Among the records that follow, set down only the lines from the one containing "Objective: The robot" to the one containing "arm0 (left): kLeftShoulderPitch", both included, exactly.

Entries taken from a collection
>>>>>

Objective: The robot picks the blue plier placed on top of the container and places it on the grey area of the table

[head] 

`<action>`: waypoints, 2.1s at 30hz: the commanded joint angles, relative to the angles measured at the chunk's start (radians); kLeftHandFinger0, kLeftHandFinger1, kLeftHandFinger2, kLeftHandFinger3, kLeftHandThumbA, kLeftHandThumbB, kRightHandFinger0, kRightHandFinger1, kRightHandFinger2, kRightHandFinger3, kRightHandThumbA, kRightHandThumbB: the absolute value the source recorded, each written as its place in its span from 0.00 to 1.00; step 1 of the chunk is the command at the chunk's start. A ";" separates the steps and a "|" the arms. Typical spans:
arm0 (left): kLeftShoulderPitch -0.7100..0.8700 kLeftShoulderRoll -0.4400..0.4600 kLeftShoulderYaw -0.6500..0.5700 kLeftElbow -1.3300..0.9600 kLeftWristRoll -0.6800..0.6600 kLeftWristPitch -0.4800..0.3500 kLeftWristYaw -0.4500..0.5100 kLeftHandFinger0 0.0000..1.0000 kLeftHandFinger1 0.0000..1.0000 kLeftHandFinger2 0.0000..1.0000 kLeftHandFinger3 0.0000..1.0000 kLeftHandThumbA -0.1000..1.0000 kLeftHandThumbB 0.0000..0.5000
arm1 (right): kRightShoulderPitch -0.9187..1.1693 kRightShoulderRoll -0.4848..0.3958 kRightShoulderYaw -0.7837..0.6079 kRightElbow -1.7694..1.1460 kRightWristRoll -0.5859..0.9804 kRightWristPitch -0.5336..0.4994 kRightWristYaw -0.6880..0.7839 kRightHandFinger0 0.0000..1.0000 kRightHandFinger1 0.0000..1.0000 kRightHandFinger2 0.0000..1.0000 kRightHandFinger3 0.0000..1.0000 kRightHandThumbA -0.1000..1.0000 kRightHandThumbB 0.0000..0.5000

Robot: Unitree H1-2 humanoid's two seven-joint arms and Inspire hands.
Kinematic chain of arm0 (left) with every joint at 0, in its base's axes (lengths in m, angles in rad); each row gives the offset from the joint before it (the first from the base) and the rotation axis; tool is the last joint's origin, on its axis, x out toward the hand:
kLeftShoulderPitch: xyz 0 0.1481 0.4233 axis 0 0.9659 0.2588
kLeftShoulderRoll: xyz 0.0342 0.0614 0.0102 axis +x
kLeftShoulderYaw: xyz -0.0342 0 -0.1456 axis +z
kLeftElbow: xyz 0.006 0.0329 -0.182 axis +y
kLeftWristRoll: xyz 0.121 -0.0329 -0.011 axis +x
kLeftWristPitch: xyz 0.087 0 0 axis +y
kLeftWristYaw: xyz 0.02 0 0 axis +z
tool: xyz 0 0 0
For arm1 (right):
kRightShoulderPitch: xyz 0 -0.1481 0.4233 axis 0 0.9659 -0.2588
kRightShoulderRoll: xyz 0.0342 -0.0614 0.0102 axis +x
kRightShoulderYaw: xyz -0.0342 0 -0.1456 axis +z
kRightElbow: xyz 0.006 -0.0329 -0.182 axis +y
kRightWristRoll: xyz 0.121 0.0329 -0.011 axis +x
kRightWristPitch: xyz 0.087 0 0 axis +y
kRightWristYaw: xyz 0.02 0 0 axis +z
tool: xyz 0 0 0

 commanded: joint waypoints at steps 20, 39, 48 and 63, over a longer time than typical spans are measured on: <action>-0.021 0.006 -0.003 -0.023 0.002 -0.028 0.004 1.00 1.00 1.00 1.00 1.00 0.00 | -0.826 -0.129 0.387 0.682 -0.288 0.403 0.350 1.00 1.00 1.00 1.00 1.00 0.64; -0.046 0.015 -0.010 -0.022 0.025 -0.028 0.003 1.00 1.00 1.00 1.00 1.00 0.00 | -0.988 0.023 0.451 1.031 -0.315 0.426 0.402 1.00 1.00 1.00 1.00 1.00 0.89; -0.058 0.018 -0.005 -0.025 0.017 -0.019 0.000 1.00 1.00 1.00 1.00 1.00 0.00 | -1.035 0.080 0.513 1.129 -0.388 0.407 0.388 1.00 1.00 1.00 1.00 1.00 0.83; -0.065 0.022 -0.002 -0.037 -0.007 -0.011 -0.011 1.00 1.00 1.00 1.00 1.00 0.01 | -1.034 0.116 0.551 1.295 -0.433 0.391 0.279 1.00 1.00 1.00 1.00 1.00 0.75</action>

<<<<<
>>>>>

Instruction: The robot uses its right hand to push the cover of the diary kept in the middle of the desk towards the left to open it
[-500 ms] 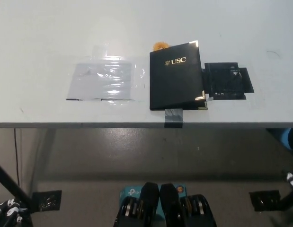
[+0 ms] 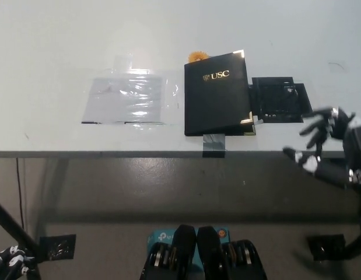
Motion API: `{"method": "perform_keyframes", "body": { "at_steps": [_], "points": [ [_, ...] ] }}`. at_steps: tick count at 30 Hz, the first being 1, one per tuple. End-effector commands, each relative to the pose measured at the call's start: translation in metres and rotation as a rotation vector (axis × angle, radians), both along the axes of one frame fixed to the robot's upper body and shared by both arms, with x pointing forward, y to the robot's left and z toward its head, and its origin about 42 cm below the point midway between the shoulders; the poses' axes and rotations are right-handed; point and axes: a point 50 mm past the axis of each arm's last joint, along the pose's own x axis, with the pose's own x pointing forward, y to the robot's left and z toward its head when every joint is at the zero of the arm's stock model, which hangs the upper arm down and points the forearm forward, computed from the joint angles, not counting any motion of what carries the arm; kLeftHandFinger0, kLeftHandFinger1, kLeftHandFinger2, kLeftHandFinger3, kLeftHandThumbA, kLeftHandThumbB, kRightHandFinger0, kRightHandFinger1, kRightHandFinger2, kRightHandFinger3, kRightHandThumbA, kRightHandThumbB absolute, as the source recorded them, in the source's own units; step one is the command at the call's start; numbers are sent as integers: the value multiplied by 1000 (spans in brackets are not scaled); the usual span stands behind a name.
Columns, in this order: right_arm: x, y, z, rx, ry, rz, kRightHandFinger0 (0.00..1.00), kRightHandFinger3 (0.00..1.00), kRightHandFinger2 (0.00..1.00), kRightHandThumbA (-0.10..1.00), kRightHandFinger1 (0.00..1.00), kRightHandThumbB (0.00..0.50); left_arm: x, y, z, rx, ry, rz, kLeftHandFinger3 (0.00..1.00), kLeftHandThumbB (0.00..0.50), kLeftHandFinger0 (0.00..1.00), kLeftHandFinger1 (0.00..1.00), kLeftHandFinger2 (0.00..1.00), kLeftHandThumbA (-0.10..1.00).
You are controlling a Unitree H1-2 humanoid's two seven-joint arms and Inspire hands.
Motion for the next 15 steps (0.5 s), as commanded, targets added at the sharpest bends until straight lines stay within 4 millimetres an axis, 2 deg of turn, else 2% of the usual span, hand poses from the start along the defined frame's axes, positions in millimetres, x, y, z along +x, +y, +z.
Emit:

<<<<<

## Response:
Objective: The robot picks the blue plier placed on top of the container and places it on the grey area of the table

[head] 

`<action>`: waypoints, 2.1s at 30hz: the commanded joint angles, relative to the angles measured at the chunk's start (radians); kLeftHandFinger0, kLeftHandFinger1, kLeftHandFinger2, kLeftHandFinger3, kLeftHandThumbA, kLeftHandThumbB, kRightHandFinger0, kRightHandFinger1, kRightHandFinger2, kRightHandFinger3, kRightHandThumbA, kRightHandThumbB: the absolute value the source recorded, each written as its place in its span from 0.00 to 1.00; step 1 of the chunk is the command at the chunk's start. A ";" separates the steps and a "|" the arms. Typical spans:
arm0 (left): kLeftShoulderPitch -0.7100..0.8700 kLeftShoulderRoll -0.4400..0.4600 kLeftShoulderYaw -0.6500..0.5700 kLeftElbow -1.3300..0.9600 kLeftWristRoll -0.6800..0.6600 kLeftWristPitch -0.4800..0.3500 kLeftWristYaw -0.4500..0.5100 kLeftHandFinger0 0.0000..1.0000 kLeftHandFinger1 0.0000..1.0000 kLeftHandFinger2 0.0000..1.0000 kLeftHandFinger3 0.0000..1.0000 kLeftHandThumbA -0.1000..1.0000 kLeftHandThumbB 0.0000..0.5000

This response is done.